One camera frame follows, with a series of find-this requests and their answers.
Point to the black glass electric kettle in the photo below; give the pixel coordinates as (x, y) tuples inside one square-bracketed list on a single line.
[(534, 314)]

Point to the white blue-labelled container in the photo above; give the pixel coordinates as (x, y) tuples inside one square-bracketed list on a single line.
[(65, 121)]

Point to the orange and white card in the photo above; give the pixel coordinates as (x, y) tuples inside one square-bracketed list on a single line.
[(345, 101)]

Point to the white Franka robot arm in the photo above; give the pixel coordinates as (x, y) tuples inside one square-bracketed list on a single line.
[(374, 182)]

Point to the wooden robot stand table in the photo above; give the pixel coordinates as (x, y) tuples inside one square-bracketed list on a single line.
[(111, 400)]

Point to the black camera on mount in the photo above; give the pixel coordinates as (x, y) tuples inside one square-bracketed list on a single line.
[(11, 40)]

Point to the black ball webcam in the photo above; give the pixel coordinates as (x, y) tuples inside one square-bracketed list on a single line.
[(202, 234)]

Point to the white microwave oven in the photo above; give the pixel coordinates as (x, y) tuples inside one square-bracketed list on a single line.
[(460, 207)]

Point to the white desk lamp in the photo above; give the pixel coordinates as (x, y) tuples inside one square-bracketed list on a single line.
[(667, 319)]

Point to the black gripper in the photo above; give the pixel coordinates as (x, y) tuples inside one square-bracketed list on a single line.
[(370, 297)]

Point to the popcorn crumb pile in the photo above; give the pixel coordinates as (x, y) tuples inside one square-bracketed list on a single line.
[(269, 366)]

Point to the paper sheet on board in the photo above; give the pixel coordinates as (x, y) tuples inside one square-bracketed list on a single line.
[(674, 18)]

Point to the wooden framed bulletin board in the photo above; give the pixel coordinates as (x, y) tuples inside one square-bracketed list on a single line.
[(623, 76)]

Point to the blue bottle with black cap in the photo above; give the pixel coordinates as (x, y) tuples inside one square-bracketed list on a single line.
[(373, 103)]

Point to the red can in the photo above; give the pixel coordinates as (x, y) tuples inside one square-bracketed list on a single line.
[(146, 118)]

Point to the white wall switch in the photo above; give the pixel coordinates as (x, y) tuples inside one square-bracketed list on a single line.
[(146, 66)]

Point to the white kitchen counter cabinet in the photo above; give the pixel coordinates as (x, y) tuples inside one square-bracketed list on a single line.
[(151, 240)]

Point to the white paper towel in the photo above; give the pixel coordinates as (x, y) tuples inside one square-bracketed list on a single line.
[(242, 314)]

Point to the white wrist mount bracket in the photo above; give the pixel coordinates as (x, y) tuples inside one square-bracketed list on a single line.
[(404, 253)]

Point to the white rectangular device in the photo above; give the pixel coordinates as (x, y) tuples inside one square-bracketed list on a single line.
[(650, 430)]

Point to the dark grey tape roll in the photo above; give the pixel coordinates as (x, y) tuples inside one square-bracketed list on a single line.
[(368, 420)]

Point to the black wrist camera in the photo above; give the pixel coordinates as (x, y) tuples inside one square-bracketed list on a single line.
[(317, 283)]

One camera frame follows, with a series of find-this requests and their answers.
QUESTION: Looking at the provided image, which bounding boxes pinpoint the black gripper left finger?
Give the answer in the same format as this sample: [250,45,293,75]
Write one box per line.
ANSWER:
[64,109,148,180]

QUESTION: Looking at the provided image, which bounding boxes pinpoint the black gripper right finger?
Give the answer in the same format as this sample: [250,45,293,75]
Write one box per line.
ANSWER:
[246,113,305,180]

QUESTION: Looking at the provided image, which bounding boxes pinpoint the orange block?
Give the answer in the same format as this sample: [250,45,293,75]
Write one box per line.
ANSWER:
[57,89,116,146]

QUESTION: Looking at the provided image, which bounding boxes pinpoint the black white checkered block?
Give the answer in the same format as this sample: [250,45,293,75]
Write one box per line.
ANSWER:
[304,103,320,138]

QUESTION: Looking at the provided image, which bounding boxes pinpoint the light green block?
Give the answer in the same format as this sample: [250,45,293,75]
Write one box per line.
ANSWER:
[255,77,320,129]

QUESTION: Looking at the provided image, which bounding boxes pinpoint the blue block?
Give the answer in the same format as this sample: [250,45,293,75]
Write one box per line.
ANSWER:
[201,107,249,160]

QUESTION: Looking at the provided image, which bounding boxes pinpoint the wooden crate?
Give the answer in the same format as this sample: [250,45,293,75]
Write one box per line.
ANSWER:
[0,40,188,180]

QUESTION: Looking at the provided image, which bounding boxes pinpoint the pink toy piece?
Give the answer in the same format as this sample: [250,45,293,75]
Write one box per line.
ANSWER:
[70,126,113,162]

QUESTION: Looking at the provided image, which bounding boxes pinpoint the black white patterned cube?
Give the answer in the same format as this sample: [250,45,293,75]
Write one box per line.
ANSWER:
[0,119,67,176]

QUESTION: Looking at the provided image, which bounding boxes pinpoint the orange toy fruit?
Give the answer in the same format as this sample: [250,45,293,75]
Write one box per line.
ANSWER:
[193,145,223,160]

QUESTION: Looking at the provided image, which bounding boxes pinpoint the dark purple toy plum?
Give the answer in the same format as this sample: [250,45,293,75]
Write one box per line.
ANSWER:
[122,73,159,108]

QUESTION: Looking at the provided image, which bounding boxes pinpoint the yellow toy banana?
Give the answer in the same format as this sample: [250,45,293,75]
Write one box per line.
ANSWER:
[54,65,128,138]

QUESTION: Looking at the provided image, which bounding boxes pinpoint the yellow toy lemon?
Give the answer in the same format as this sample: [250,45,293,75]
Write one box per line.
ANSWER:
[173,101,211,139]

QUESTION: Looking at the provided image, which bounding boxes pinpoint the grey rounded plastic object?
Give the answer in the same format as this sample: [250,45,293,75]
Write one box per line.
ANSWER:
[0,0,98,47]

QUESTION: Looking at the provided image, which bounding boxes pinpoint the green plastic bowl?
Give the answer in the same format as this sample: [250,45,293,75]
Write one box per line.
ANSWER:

***

▶ _TASK GOAL_: Extract every record. Keep wording exact.

▶ _OUTPUT FOR THIS TASK_:
One camera frame follows, with a series of find-this requests and their answers.
Point to the black glass electric kettle in the photo below; give the pixel coordinates as (x, y) tuples inside one square-bracketed list on a single line.
[(534, 314)]

Point to the white blue-labelled container in the photo above; give the pixel coordinates as (x, y) tuples inside one square-bracketed list on a single line.
[(65, 121)]

Point to the orange and white card in the photo above; give the pixel coordinates as (x, y) tuples inside one square-bracketed list on a single line.
[(345, 101)]

Point to the white Franka robot arm in the photo above; give the pixel coordinates as (x, y) tuples inside one square-bracketed list on a single line.
[(374, 182)]

Point to the wooden robot stand table in the photo above; give the pixel coordinates as (x, y) tuples inside one square-bracketed list on a single line.
[(111, 400)]

Point to the black camera on mount in the photo above; give the pixel coordinates as (x, y) tuples inside one square-bracketed list on a single line.
[(11, 40)]

Point to the black ball webcam in the photo above; give the pixel coordinates as (x, y) tuples inside one square-bracketed list on a single line.
[(202, 234)]

Point to the white microwave oven in the photo above; give the pixel coordinates as (x, y) tuples inside one square-bracketed list on a single line.
[(460, 207)]

Point to the white desk lamp in the photo above; give the pixel coordinates as (x, y) tuples inside one square-bracketed list on a single line.
[(667, 319)]

Point to the black gripper in the photo above; give the pixel coordinates as (x, y) tuples inside one square-bracketed list on a single line.
[(370, 297)]

Point to the popcorn crumb pile in the photo above; give the pixel coordinates as (x, y) tuples inside one square-bracketed list on a single line.
[(269, 366)]

Point to the paper sheet on board in the photo above; give the pixel coordinates as (x, y) tuples inside one square-bracketed list on a single line.
[(674, 18)]

Point to the wooden framed bulletin board in the photo above; give the pixel coordinates as (x, y) tuples inside one square-bracketed list on a single line.
[(623, 76)]

Point to the blue bottle with black cap in the photo above; give the pixel coordinates as (x, y) tuples inside one square-bracketed list on a single line.
[(373, 103)]

Point to the red can in the photo above; give the pixel coordinates as (x, y) tuples inside one square-bracketed list on a single line.
[(146, 118)]

Point to the white wall switch in the photo above; give the pixel coordinates as (x, y) tuples inside one square-bracketed list on a single line.
[(146, 66)]

Point to the white kitchen counter cabinet in the photo above; give the pixel coordinates as (x, y) tuples inside one square-bracketed list on a single line.
[(151, 240)]

Point to the white paper towel in the photo above; give the pixel coordinates as (x, y) tuples inside one square-bracketed list on a single line.
[(242, 314)]

Point to the white wrist mount bracket in the photo above; give the pixel coordinates as (x, y) tuples inside one square-bracketed list on a single line.
[(404, 253)]

Point to the white rectangular device in the photo above; give the pixel coordinates as (x, y) tuples inside one square-bracketed list on a single line.
[(650, 430)]

Point to the dark grey tape roll in the photo above; give the pixel coordinates as (x, y) tuples inside one square-bracketed list on a single line.
[(368, 420)]

Point to the black wrist camera in the photo above; give the pixel coordinates as (x, y) tuples inside one square-bracketed list on a single line.
[(317, 283)]

One camera frame follows, with a series of find-this requests and their answers.
QUESTION: Looking at the provided image, which bounding boxes pinpoint the black gripper left finger?
Give the answer in the same format as this sample: [250,45,293,75]
Write one box per line.
ANSWER:
[64,109,148,180]

QUESTION: Looking at the provided image, which bounding boxes pinpoint the black gripper right finger?
Give the answer in the same format as this sample: [250,45,293,75]
Write one box per line.
ANSWER:
[246,113,305,180]

QUESTION: Looking at the provided image, which bounding boxes pinpoint the orange block?
Give the answer in the same format as this sample: [250,45,293,75]
Write one box per line.
ANSWER:
[57,89,116,146]

QUESTION: Looking at the provided image, which bounding boxes pinpoint the black white checkered block?
Give the answer in the same format as this sample: [250,45,293,75]
Write one box per line.
ANSWER:
[304,103,320,138]

QUESTION: Looking at the provided image, which bounding boxes pinpoint the light green block?
Give the answer in the same format as this sample: [250,45,293,75]
Write one box per line.
ANSWER:
[255,77,320,129]

QUESTION: Looking at the provided image, which bounding boxes pinpoint the blue block?
Give the answer in the same format as this sample: [250,45,293,75]
Write one box per line.
ANSWER:
[201,107,249,160]

QUESTION: Looking at the provided image, which bounding boxes pinpoint the wooden crate?
Give the answer in the same format as this sample: [250,45,293,75]
Write one box per line.
ANSWER:
[0,40,188,180]

QUESTION: Looking at the provided image, which bounding boxes pinpoint the pink toy piece?
Give the answer in the same format as this sample: [250,45,293,75]
Write one box per line.
ANSWER:
[70,126,113,162]

QUESTION: Looking at the provided image, which bounding boxes pinpoint the black white patterned cube?
Give the answer in the same format as this sample: [250,45,293,75]
Write one box per line.
ANSWER:
[0,119,67,176]

QUESTION: Looking at the provided image, which bounding boxes pinpoint the orange toy fruit?
Give the answer in the same format as this sample: [250,45,293,75]
Write one box per line.
ANSWER:
[193,145,223,160]

QUESTION: Looking at the provided image, which bounding boxes pinpoint the dark purple toy plum?
Give the answer in the same format as this sample: [250,45,293,75]
Write one box per line.
ANSWER:
[122,73,159,108]

QUESTION: Looking at the provided image, which bounding boxes pinpoint the yellow toy banana?
Give the answer in the same format as this sample: [250,45,293,75]
Write one box per line.
ANSWER:
[54,65,128,138]

QUESTION: Looking at the provided image, which bounding boxes pinpoint the yellow toy lemon?
Give the answer in the same format as this sample: [250,45,293,75]
Write one box per line.
ANSWER:
[173,101,211,139]

QUESTION: Looking at the provided image, which bounding boxes pinpoint the grey rounded plastic object?
Give the answer in the same format as this sample: [250,45,293,75]
Write one box per line.
ANSWER:
[0,0,98,47]

QUESTION: Looking at the provided image, which bounding boxes pinpoint the green plastic bowl?
Give the answer in the same format as this sample: [250,45,293,75]
Write one box per line.
ANSWER:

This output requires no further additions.